START Available data
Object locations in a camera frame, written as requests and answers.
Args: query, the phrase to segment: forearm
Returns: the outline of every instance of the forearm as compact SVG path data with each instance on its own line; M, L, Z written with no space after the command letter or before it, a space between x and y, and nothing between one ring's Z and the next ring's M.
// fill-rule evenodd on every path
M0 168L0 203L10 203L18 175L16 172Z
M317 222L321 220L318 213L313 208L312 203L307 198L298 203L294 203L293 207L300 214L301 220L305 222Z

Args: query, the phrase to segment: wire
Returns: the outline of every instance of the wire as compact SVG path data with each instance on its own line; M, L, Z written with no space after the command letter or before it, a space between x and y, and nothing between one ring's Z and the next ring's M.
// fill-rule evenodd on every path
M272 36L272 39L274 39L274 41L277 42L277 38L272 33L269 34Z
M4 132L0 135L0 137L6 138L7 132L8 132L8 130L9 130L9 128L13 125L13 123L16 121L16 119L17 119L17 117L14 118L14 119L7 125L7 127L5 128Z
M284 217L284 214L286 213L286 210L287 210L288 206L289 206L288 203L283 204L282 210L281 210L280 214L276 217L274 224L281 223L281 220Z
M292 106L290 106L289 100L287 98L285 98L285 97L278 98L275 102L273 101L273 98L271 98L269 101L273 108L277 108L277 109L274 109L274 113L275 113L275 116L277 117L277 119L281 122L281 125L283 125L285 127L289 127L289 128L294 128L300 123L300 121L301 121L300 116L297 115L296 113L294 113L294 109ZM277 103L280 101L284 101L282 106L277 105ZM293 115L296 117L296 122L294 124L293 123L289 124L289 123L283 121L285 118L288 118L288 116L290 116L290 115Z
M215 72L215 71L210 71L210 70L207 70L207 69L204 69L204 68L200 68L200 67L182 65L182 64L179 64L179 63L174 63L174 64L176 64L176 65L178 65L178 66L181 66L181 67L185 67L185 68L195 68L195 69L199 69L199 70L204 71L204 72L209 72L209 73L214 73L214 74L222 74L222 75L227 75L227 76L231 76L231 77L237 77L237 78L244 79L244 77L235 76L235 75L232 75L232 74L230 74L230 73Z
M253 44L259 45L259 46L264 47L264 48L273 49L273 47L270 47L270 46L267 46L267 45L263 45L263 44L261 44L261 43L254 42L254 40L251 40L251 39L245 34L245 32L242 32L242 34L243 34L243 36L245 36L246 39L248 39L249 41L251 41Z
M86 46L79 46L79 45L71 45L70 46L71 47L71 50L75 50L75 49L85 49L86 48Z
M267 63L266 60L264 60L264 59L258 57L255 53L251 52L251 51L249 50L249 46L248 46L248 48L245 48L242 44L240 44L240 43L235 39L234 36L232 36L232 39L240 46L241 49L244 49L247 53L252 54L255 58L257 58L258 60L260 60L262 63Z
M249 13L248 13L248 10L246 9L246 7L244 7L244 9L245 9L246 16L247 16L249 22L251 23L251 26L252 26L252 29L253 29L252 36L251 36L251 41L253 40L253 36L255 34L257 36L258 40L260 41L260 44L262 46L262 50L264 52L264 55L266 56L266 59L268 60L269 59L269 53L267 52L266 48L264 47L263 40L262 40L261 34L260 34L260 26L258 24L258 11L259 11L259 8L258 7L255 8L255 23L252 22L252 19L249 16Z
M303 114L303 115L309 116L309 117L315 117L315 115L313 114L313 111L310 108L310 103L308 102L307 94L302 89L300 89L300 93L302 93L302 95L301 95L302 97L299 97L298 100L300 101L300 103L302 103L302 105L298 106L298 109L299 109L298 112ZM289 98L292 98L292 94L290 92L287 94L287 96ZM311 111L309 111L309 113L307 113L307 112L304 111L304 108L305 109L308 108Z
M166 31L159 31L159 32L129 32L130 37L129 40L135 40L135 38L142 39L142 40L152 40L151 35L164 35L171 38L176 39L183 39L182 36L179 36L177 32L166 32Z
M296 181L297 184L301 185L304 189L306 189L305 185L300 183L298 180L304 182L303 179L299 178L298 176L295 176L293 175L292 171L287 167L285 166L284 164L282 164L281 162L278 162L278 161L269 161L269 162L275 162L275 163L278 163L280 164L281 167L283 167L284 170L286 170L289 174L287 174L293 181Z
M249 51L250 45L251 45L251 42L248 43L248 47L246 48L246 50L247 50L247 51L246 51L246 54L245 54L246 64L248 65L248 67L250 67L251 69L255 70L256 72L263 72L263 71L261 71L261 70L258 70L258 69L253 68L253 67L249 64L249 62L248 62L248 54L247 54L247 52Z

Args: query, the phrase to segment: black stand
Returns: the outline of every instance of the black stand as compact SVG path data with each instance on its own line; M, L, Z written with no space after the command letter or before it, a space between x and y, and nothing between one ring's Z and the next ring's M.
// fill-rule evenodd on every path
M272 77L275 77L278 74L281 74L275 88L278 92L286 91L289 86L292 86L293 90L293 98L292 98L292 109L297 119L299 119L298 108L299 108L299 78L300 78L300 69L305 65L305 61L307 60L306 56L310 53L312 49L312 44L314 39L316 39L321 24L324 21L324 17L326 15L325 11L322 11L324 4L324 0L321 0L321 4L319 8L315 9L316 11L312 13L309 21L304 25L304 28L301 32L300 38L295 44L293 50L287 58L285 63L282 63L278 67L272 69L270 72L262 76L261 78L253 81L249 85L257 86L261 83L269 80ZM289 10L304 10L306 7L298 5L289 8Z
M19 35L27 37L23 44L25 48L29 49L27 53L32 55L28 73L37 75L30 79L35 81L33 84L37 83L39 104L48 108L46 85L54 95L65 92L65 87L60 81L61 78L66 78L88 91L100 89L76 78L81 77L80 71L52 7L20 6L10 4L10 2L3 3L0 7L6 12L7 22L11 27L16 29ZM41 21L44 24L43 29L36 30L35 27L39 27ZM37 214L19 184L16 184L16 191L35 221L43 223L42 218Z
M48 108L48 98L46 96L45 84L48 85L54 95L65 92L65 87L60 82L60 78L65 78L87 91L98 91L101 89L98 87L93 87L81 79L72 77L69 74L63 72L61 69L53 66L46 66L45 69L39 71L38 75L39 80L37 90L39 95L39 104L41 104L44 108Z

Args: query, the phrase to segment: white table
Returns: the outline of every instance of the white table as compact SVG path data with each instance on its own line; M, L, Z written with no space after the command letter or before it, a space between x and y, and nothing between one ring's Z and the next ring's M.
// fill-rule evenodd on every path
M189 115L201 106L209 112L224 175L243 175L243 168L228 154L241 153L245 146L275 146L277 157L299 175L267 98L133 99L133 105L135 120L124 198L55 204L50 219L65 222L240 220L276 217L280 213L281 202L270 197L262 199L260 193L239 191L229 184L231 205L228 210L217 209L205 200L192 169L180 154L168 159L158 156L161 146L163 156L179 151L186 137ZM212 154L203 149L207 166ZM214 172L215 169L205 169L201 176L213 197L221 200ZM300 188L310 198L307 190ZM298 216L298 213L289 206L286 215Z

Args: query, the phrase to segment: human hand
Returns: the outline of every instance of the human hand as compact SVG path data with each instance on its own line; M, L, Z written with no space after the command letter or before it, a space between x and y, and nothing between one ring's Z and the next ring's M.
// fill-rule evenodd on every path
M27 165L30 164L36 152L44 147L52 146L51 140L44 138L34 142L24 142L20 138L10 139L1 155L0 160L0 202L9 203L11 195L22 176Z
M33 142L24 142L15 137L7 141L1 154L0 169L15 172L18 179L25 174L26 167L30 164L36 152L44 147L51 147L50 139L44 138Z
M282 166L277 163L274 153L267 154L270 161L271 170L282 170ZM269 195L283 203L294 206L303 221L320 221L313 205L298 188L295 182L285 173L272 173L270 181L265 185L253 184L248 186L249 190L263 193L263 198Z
END Available data
START Available data
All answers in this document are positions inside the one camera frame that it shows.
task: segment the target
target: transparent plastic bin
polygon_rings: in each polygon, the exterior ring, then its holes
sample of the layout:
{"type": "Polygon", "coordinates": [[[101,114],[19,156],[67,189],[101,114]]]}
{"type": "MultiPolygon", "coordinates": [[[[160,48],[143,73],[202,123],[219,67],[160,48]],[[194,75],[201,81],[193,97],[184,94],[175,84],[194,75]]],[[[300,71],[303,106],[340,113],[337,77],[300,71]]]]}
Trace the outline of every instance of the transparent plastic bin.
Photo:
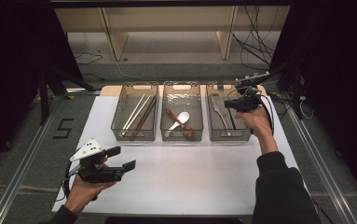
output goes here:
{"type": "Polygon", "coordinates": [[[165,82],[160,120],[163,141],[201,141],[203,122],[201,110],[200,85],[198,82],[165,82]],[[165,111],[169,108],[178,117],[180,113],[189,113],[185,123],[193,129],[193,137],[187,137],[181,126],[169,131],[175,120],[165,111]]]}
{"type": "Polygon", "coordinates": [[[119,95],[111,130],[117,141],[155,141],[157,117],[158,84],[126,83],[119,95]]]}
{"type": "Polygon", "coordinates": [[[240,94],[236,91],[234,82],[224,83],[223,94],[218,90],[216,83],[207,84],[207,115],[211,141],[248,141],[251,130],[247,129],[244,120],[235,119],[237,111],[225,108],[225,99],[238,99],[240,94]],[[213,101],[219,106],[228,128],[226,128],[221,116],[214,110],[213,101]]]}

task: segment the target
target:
END Available data
Once you find the line with "Object locations in" above, print it and every line after it up to and including the line with "Returns: the outline of every instance of the wire", exactly as written and nothing else.

■ Response box
Object locations in a camera frame, written as requests and answers.
Args: query, the phrase to segment: forearm
Returns: the outline of every instance of the forearm as compact SVG path data with each instance on its own line; M, L, Z written with no space after the command letter or before it, a space between x and y, and nothing between one ring's Z and the next ring's M.
// fill-rule evenodd on every path
M0 168L0 203L10 203L18 175L16 172Z
M317 222L321 220L318 213L313 208L312 203L307 198L298 203L294 203L293 207L300 214L301 220L305 222Z

Args: query, the phrase to segment: wire
Returns: the outline of every instance of the wire as compact SVG path data with each instance on its own line; M, L, Z written with no space after the command letter or before it, a space between x and y, and nothing between one ring's Z and the next ring's M.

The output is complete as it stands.